More than warm, in fact.
If he suggested it, what would she say?
She would say yes.
The realisation made Mallory’s heart jerk, and she moistened her lips. ‘Like what?’ she asked huskily. Invitingly? She couldn’t decide whether she wanted Torr to think that or not.
‘Dancing, for instance,’ he said.
Dancing? Mallory felt as if he had chucked a bucket of water over her. He had been thinking about dancing when she…No, don’t even go there, she told herself fiercely, but it was too late to stop the flush of mortification staining her cheeks. Good Lord, short of hanging out a neon sign she could hardly have made it more obvious that she had been thinking about something completely different!
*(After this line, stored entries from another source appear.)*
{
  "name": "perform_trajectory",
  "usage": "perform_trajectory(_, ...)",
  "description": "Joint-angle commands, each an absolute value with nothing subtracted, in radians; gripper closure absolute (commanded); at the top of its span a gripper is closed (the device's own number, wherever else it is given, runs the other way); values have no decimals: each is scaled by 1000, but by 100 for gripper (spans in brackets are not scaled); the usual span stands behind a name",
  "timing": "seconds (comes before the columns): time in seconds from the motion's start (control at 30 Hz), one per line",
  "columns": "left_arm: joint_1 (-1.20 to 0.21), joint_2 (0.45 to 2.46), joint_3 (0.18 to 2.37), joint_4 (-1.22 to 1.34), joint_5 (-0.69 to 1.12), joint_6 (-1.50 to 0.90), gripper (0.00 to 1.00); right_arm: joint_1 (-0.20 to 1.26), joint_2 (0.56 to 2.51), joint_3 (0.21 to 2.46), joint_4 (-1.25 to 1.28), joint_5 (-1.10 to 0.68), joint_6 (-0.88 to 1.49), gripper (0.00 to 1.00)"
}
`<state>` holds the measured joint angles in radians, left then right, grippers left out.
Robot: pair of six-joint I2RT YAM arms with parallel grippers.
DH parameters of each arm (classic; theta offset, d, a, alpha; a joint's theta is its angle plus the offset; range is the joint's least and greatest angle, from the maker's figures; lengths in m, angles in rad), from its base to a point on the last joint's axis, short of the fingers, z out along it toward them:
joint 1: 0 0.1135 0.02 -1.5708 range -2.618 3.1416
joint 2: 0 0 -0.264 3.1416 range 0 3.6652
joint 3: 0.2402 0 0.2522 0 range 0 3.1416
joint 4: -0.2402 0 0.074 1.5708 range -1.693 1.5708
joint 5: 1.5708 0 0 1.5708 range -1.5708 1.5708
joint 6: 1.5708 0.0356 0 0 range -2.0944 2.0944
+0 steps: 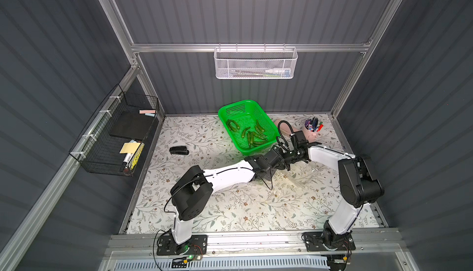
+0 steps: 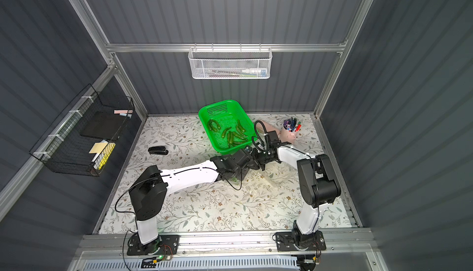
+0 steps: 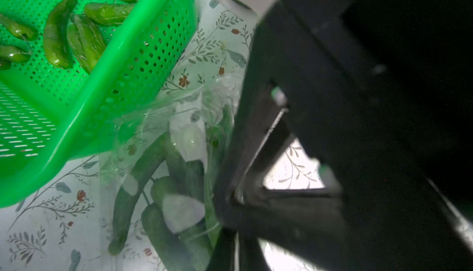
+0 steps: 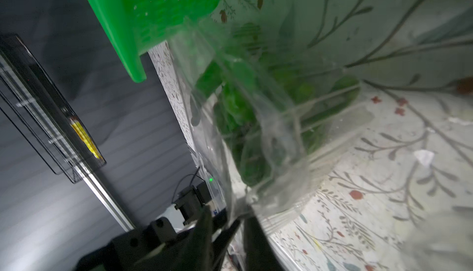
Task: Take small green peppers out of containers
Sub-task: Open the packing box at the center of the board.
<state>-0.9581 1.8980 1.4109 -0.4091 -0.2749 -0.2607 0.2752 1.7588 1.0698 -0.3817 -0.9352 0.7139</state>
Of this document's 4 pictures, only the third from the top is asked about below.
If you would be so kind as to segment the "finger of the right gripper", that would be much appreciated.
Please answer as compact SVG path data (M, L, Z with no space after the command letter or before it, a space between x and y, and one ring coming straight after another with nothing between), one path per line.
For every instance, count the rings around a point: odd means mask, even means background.
M282 90L269 82L245 85L215 188L215 207L224 226L270 241L343 239L342 187L327 164L319 167L321 188L264 185L295 138Z

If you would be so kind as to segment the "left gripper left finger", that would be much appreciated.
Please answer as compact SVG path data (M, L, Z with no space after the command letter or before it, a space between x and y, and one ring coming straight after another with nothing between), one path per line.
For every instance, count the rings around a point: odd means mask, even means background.
M220 231L216 247L206 271L233 271L235 269L235 236L230 229Z

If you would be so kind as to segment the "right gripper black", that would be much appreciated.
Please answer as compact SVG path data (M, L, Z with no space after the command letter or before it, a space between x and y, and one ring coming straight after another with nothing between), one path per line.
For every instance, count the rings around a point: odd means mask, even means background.
M296 135L271 189L342 187L341 240L271 241L330 271L470 271L446 198L473 204L473 0L276 0L254 83Z

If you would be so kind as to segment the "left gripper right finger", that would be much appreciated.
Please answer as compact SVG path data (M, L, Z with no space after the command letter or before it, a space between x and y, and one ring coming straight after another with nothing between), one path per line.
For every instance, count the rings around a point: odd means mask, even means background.
M271 271L257 237L238 234L240 271Z

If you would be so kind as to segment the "clear pepper container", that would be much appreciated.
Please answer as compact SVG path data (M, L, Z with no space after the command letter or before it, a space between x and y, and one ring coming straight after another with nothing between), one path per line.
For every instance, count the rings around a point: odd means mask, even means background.
M243 79L159 96L112 124L101 155L101 269L205 271L220 232L213 187Z

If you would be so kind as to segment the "green plastic basket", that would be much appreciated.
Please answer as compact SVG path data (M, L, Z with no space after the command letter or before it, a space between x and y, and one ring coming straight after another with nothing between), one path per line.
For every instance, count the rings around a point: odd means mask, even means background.
M112 121L155 99L196 27L195 0L140 0L122 25L102 28L107 48L90 74L51 65L42 37L1 30L1 44L32 52L1 72L1 206L25 200L68 160L105 151Z

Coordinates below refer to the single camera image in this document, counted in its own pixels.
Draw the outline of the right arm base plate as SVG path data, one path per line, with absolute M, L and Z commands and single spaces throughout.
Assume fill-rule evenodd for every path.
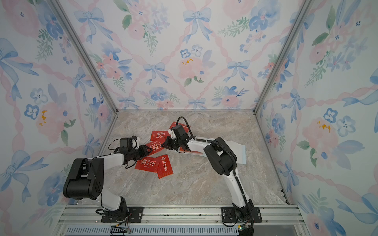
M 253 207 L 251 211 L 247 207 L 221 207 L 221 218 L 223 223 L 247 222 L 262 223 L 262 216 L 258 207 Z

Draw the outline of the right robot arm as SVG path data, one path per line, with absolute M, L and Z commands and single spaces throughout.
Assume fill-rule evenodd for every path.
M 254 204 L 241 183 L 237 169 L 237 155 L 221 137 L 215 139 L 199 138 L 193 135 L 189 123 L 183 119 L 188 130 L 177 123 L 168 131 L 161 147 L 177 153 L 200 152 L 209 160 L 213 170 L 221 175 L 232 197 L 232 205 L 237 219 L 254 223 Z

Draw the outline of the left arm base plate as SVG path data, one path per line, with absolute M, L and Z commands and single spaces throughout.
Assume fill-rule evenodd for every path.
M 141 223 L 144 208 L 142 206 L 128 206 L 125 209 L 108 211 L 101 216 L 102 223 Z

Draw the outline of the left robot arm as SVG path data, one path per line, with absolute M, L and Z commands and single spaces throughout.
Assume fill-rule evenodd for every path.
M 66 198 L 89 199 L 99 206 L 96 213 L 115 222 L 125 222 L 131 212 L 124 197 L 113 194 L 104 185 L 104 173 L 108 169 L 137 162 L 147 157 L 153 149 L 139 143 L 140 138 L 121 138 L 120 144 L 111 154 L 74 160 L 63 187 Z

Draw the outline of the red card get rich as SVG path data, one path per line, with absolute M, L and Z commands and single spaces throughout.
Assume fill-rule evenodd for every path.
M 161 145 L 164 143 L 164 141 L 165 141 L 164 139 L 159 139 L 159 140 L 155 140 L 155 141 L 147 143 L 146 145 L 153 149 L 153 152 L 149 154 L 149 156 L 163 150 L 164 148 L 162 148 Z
‘Are you suggesting a tango round the table?’ she managed, pleased to hear that her voice sounded almost normal, with just the expected hint of surprise at the idea of Torr dancing at all.
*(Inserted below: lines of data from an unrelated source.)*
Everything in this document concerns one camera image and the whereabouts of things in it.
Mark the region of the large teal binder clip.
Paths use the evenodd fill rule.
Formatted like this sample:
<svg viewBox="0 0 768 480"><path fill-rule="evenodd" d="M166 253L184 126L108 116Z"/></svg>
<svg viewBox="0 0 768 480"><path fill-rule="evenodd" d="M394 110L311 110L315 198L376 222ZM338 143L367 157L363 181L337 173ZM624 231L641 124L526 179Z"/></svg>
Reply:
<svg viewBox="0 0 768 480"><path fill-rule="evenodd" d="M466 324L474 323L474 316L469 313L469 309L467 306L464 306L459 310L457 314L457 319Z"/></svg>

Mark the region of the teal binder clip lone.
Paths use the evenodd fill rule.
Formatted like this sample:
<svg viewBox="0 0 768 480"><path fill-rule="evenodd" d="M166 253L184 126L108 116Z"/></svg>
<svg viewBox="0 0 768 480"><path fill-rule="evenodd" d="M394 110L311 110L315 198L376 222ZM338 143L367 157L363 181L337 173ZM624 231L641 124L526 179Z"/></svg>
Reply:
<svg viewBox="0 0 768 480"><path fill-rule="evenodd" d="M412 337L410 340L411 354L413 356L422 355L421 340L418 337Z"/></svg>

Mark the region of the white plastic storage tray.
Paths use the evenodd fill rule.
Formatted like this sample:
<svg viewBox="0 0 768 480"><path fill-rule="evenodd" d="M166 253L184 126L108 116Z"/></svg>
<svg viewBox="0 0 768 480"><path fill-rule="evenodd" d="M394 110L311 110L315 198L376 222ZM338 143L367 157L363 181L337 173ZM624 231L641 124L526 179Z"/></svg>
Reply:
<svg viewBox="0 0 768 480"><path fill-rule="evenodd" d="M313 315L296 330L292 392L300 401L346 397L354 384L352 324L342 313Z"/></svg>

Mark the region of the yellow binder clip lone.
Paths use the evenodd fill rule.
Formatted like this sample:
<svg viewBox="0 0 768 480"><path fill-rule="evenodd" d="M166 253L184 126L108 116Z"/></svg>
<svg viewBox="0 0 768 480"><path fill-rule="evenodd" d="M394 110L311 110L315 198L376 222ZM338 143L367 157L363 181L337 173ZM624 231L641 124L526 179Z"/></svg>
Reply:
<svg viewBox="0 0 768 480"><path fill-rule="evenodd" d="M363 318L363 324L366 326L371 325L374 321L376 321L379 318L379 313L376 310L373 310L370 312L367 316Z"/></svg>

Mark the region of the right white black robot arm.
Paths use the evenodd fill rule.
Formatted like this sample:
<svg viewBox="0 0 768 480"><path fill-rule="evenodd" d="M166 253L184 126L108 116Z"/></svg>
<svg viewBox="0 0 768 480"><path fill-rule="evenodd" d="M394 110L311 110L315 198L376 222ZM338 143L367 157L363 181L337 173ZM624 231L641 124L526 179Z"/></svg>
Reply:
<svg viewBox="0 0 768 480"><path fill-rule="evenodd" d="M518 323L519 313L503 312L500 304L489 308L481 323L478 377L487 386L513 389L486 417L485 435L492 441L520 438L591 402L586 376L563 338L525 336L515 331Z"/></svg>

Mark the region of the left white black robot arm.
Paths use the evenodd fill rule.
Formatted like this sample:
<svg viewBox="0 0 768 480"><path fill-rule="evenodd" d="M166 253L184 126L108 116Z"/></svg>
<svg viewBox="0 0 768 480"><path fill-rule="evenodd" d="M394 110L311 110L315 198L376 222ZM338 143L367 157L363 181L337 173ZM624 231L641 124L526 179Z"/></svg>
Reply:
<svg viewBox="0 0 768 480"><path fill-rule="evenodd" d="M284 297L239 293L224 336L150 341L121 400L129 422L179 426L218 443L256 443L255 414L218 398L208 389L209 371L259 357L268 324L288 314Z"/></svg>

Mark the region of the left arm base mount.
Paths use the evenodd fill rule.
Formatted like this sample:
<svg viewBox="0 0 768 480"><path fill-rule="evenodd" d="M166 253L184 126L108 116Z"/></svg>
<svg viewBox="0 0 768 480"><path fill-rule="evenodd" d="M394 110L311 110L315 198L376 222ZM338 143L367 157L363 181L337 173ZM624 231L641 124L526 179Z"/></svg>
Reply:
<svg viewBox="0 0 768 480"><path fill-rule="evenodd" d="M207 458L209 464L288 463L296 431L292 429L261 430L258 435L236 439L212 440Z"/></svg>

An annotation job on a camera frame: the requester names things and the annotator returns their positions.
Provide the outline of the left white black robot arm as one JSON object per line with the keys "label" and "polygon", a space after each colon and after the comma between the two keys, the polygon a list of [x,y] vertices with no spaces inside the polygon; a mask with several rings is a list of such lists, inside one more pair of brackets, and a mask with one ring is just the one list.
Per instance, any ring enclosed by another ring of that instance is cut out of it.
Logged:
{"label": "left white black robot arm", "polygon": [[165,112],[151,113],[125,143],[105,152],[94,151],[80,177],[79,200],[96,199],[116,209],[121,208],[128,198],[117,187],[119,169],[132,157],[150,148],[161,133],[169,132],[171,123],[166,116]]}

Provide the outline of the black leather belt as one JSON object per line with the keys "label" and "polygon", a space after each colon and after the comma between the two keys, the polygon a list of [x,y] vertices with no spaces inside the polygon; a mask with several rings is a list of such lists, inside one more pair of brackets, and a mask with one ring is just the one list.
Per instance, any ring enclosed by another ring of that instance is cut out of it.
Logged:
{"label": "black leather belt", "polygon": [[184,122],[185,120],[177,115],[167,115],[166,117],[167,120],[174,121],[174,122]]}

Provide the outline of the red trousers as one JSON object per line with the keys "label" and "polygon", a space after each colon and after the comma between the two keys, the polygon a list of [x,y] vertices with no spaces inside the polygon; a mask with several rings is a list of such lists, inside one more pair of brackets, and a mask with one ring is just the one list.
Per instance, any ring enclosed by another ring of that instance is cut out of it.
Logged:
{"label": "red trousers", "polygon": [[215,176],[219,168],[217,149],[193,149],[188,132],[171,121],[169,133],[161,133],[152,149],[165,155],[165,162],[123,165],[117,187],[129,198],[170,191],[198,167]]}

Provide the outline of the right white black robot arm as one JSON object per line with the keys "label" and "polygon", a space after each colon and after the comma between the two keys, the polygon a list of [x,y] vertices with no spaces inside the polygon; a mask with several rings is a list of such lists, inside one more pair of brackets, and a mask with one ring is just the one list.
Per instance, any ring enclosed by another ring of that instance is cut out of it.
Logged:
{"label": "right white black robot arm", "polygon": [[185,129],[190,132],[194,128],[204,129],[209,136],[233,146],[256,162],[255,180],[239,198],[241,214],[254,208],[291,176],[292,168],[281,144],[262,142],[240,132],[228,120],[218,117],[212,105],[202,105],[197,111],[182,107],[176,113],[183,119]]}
The corner of his mouth flickered in appreciation of the picture. ‘No, I’m not really the tango type,’ he said. ‘I forgot to tell you that when I went in to Carraig yesterday everyone was talking about the ceilidh on Saturday. They made a point of inviting us along.’
‘A caylee?’ Mallory echoed doubtfully, trying to echo his pronunciation. ‘That’s Scottish country dancing, isn’t it?’
‘Music and dancing, yes.’ Torr nodded. ‘You’ll enjoy it. Everyone always does, even if they wouldn’t normally be seen dead dancing. It’ll be a chance for you to meet some of our neighbours, too.’
‘What? In case I ever want to pop round for a cup of sugar or a quick coffee?’ said Mallory, who was still feeling edgy after misinterpreting his look so humiliatingly. ‘Our nearest neighbours must be at least fifteen miles away-hardly handy for a chat over the fence.’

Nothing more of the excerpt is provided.